Keep to one stretch of the data below, the lines from the one with "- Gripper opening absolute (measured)" up to and including the one with "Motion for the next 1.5", and return that stretch exactly.

• PROVIDED INFORMATION:
----

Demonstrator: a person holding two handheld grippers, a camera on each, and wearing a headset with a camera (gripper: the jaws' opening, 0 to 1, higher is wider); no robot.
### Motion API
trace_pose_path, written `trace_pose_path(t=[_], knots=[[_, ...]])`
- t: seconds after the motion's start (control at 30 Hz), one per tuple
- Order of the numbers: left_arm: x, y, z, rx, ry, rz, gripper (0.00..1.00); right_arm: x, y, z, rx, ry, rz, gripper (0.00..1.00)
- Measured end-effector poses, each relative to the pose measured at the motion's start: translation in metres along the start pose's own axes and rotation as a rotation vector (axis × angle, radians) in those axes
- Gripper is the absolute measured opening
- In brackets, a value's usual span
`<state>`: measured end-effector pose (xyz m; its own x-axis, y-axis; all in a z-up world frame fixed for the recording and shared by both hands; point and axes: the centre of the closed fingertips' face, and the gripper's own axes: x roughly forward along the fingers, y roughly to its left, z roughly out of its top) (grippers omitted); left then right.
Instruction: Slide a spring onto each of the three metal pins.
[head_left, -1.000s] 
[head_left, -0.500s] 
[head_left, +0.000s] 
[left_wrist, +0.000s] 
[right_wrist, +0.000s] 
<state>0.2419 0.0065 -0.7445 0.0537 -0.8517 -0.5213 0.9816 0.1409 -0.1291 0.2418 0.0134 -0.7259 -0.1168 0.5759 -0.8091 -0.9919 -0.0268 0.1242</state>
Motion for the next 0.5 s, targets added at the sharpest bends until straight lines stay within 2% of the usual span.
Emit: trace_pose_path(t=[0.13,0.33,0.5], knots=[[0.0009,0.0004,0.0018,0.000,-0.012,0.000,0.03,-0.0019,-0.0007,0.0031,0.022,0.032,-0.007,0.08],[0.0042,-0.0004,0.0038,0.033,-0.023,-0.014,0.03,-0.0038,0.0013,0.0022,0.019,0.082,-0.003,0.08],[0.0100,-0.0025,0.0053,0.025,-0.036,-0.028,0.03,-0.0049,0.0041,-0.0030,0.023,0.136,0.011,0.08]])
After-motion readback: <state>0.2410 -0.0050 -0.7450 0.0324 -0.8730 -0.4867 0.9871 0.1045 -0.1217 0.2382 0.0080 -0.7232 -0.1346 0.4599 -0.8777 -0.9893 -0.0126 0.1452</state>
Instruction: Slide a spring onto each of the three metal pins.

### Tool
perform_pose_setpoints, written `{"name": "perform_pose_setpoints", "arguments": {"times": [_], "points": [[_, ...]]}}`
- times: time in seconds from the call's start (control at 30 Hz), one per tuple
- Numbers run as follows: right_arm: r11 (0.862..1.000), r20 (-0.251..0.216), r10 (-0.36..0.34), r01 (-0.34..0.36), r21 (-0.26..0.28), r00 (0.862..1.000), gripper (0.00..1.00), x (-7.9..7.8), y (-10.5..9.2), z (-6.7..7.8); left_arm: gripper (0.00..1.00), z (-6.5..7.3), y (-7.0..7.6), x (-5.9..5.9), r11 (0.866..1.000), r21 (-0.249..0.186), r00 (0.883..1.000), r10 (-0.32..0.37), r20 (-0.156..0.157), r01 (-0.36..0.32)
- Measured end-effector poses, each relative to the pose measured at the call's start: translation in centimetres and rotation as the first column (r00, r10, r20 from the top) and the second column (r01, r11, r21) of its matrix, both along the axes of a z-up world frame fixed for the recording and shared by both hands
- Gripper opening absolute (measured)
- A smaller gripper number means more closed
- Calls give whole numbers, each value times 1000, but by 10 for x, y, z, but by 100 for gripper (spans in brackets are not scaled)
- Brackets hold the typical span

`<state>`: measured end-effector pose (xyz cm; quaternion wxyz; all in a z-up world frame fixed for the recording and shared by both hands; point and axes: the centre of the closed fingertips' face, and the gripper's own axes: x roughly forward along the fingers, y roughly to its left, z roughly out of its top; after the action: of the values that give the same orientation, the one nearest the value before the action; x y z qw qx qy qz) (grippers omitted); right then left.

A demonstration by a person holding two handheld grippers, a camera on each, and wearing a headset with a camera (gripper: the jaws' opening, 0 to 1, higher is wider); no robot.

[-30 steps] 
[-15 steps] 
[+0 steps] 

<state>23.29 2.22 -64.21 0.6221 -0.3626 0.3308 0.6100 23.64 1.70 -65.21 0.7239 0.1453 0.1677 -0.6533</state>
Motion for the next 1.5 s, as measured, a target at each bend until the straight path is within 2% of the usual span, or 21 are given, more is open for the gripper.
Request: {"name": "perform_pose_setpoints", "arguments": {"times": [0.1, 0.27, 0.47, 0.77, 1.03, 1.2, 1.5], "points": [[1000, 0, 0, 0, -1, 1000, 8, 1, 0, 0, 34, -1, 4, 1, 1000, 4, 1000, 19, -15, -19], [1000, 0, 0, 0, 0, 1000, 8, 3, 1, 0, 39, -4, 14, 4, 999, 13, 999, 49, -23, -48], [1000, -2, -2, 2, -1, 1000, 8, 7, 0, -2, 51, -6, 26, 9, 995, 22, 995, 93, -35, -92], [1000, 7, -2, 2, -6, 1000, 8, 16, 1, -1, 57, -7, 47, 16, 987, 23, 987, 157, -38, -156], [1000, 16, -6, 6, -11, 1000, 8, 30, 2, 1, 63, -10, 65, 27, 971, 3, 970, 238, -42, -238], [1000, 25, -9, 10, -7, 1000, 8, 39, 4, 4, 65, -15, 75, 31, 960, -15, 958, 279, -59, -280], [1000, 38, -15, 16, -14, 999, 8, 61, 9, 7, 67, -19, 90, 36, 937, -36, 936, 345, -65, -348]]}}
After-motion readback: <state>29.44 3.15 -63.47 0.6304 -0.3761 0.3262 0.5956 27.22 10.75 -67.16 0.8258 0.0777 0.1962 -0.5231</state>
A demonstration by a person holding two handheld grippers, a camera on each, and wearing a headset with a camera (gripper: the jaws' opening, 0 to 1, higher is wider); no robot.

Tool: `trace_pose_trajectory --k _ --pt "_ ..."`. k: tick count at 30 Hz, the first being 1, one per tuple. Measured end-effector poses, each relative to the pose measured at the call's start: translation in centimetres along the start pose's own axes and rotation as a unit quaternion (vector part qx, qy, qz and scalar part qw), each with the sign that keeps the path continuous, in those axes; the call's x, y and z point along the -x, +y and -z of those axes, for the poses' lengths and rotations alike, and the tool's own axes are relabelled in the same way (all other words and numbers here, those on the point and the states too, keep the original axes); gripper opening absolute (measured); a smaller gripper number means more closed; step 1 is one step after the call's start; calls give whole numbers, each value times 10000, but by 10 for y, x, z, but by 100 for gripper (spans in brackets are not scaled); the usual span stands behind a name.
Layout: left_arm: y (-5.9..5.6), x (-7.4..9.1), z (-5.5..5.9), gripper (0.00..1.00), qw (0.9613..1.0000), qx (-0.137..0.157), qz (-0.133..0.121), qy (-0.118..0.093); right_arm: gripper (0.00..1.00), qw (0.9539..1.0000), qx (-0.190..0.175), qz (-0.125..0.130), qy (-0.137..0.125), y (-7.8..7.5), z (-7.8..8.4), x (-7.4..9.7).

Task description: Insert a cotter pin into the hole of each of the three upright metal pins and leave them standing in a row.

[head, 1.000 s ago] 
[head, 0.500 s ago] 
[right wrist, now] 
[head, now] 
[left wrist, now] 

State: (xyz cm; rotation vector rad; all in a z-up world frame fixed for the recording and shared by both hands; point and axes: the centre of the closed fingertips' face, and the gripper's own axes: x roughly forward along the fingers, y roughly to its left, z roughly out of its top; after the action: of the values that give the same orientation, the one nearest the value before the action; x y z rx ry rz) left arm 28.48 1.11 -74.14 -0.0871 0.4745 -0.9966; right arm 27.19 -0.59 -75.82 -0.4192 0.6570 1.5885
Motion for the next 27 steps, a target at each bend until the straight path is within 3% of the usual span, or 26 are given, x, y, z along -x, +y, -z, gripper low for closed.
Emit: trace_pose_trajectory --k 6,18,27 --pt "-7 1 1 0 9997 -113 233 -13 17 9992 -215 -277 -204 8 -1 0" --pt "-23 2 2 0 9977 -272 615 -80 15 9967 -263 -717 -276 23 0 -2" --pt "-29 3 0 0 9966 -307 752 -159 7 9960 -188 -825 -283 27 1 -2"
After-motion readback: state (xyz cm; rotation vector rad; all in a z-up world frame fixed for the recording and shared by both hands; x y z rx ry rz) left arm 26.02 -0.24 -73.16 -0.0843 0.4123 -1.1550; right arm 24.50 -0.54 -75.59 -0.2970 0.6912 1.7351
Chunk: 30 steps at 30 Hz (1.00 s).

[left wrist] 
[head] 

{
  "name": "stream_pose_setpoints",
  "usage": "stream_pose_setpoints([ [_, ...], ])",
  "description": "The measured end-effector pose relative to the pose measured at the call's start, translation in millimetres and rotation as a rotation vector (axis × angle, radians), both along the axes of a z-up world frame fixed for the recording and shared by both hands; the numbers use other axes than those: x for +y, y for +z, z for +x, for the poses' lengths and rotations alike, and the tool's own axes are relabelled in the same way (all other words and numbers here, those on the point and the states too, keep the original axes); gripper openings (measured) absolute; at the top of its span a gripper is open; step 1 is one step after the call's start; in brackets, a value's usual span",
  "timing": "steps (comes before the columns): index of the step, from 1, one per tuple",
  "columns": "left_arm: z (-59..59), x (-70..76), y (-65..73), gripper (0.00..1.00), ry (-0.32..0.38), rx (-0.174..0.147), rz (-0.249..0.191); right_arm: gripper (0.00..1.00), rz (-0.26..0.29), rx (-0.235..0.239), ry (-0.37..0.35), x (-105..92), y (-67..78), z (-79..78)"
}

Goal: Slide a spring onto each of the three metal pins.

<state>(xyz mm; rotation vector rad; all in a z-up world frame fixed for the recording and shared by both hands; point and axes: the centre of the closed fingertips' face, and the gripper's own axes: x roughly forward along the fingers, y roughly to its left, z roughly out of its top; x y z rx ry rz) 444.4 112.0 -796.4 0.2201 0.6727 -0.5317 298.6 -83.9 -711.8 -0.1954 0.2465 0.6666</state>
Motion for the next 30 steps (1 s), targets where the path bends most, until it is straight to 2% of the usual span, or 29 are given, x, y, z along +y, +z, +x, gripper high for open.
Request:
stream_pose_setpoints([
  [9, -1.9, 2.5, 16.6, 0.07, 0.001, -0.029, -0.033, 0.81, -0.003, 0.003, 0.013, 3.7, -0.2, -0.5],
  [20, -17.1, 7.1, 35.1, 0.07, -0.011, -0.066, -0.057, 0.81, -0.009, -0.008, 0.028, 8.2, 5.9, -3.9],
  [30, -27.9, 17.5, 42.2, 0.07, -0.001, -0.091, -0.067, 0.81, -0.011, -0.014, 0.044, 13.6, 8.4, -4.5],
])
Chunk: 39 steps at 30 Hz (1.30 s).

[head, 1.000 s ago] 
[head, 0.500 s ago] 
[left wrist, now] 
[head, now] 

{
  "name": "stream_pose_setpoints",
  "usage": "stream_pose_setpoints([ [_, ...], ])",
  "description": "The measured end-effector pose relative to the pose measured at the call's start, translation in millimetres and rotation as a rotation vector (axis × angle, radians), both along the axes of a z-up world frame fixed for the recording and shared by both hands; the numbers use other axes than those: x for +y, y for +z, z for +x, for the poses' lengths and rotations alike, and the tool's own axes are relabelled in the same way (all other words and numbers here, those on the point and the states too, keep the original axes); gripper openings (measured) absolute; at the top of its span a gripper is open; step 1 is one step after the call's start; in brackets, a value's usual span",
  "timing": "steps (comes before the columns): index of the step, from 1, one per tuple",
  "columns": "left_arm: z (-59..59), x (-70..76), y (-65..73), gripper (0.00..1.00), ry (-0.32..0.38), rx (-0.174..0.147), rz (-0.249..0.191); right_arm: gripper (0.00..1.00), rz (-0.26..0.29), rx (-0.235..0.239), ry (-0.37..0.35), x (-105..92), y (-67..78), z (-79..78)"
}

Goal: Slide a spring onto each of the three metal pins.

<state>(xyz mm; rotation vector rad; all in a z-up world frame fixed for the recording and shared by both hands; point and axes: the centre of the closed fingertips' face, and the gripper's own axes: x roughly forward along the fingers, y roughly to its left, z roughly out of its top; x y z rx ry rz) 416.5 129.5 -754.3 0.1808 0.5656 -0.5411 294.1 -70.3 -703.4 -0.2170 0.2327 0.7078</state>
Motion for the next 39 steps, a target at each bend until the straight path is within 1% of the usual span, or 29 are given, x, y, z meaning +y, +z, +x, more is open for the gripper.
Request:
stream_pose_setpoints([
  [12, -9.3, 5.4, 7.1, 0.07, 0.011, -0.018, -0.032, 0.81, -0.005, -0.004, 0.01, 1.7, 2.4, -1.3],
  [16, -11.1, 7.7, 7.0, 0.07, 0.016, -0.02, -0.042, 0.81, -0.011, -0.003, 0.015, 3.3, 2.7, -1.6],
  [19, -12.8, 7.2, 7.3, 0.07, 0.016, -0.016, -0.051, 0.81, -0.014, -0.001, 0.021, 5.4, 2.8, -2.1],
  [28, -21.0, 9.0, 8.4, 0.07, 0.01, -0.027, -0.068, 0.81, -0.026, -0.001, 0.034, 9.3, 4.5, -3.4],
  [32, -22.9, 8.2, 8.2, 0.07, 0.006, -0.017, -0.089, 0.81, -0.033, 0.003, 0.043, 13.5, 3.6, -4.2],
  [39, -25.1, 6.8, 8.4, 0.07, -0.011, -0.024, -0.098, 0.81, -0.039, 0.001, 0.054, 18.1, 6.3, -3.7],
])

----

• OUTPUT FOR THIS TASK:
- Gripper opening absolute (measured)
- A smaller gripper number means more closed
- Calls give whole numbers, each value times 1000, but by 10 for x, y, z, but by 100 for gripper (spans in brackets are not scaled)
- Brackets hold the typical span

`<state>`: measured end-effector pose (xyz cm; quaternion wxyz; all in a z-up world frame fixed for the recording and shared by both hands; point and axes: the centre of the closed fingertips' face, and the gripper's own axes: x roughly forward along the fingers, y roughly to its left, z roughly out of its top; after the action: of the values that give the same orientation, the one nearest the value before the action; x y z qw qx qy qz) (grippers omitted); right then left.

A demonstration by a person holding two handheld grippers, a camera on each, and wearing a headset with a camera (gripper: the jaws' opening, 0 to 1, higher is wider); no robot.

[-30 steps] 
[-15 steps] 
[+0 steps] 

<state>23.29 2.22 -64.21 0.6221 -0.3626 0.3308 0.6100 23.64 1.70 -65.21 0.7239 0.1453 0.1677 -0.6533</state>
Motion for the next 1.5 s, as measured, a target at each bend until the straight path is within 2% of the usual span, or 21 are given, more is open for the gripper.

That completes the output.